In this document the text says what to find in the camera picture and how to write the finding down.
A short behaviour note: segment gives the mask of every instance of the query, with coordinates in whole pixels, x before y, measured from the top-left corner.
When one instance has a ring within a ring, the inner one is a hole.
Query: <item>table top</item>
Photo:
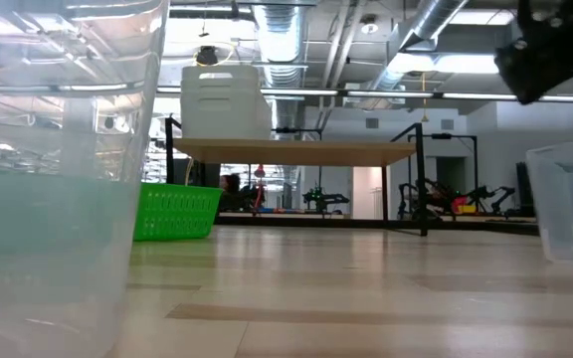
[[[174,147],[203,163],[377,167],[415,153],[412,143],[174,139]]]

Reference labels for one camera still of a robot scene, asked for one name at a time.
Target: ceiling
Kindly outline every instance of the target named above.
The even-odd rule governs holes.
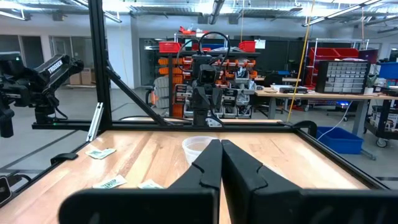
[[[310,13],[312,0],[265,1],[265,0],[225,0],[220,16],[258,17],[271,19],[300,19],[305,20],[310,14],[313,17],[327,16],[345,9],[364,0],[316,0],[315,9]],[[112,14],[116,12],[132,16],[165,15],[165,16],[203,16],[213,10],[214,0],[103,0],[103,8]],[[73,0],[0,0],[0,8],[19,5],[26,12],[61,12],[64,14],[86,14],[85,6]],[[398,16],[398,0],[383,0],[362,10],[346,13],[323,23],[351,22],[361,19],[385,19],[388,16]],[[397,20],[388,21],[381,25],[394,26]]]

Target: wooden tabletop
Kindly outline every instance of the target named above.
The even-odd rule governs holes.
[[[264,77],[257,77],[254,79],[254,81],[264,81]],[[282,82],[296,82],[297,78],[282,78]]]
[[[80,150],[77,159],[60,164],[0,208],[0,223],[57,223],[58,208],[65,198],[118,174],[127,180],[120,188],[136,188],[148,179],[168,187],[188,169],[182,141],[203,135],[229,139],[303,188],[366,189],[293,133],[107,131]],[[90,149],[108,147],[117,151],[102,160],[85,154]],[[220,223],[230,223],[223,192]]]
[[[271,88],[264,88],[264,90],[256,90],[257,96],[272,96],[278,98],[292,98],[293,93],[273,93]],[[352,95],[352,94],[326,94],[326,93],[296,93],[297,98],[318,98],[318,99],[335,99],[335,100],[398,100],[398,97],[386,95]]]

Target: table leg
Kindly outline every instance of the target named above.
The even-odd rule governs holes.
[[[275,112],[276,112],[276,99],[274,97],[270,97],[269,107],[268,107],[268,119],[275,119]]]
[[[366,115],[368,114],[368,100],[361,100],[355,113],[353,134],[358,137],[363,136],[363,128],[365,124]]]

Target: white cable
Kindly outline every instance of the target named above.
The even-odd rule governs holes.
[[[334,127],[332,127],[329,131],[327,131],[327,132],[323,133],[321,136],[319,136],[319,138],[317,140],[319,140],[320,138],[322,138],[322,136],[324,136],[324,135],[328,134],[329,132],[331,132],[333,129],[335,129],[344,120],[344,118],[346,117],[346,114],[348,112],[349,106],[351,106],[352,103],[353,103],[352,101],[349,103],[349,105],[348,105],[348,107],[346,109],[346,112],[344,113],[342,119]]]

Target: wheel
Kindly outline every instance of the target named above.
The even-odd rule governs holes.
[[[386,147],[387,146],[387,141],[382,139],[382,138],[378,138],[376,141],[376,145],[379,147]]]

# # # # # # #

▸ Exercise requirements: One exact copy of the data, no pictures: write it out line for line.

▸ Solved problem:
In this document the text says what to find in the camera picture and how to write the finding down.
A short behaviour note: segment gives the mask of every instance of the query, with coordinates in whole pixels, x before y, measured from the top-left corner.
When one instance has a ring within a ring, the inner one is a hole.
Query: <item>table top</item>
Photo:
[[[174,147],[203,163],[377,167],[415,153],[412,143],[174,139]]]

Reference labels for one camera still of a robot scene, asked for one name at a time.
Target: ceiling
Kindly outline every instance of the target named above.
The even-odd rule governs holes.
[[[310,13],[312,0],[265,1],[265,0],[225,0],[220,16],[258,17],[271,19],[300,19],[305,20],[310,14],[313,17],[327,16],[345,9],[364,0],[316,0],[315,9]],[[112,14],[116,12],[132,16],[165,15],[165,16],[203,16],[213,10],[214,0],[103,0],[103,8]],[[73,0],[0,0],[0,8],[19,5],[26,12],[61,12],[64,14],[86,14],[85,6]],[[398,16],[398,0],[383,0],[362,10],[346,13],[323,23],[351,22],[361,19],[385,19],[388,16]],[[397,20],[388,21],[381,25],[394,26]]]

Target: wooden tabletop
Kindly outline every instance of the target named above.
The even-odd rule governs holes.
[[[264,77],[257,77],[254,79],[254,81],[264,81]],[[282,82],[296,82],[297,78],[282,78]]]
[[[80,150],[77,159],[60,164],[0,208],[0,223],[57,223],[58,208],[65,198],[118,174],[127,180],[120,188],[136,188],[148,179],[168,187],[188,169],[182,141],[203,135],[229,139],[303,188],[366,189],[293,133],[107,131]],[[90,149],[108,147],[117,151],[102,160],[85,154]],[[220,223],[230,223],[223,192]]]
[[[271,88],[264,88],[264,90],[256,90],[257,96],[272,96],[278,98],[292,98],[293,93],[273,93]],[[352,95],[352,94],[326,94],[326,93],[296,93],[297,98],[318,98],[318,99],[335,99],[335,100],[398,100],[398,97],[386,95]]]

Target: table leg
Kindly outline every instance of the target named above.
The even-odd rule governs holes.
[[[275,112],[276,112],[276,99],[274,97],[270,97],[269,107],[268,107],[268,119],[275,119]]]
[[[366,115],[368,114],[368,100],[361,100],[355,113],[353,134],[358,137],[363,136],[363,128],[365,124]]]

Target: white cable
Kindly outline every instance of the target named above.
The even-odd rule governs holes.
[[[334,127],[332,127],[329,131],[327,131],[327,132],[323,133],[321,136],[319,136],[319,138],[317,140],[319,140],[320,138],[322,138],[322,136],[324,136],[324,135],[328,134],[329,132],[331,132],[333,129],[335,129],[344,120],[344,118],[346,117],[346,114],[348,112],[349,106],[351,106],[352,103],[353,103],[352,101],[349,103],[349,105],[348,105],[348,107],[346,109],[346,112],[344,113],[342,119]]]

Target: wheel
Kindly outline every instance of the target named above.
The even-odd rule governs holes.
[[[386,147],[387,146],[387,141],[382,139],[382,138],[378,138],[376,141],[376,145],[379,147]]]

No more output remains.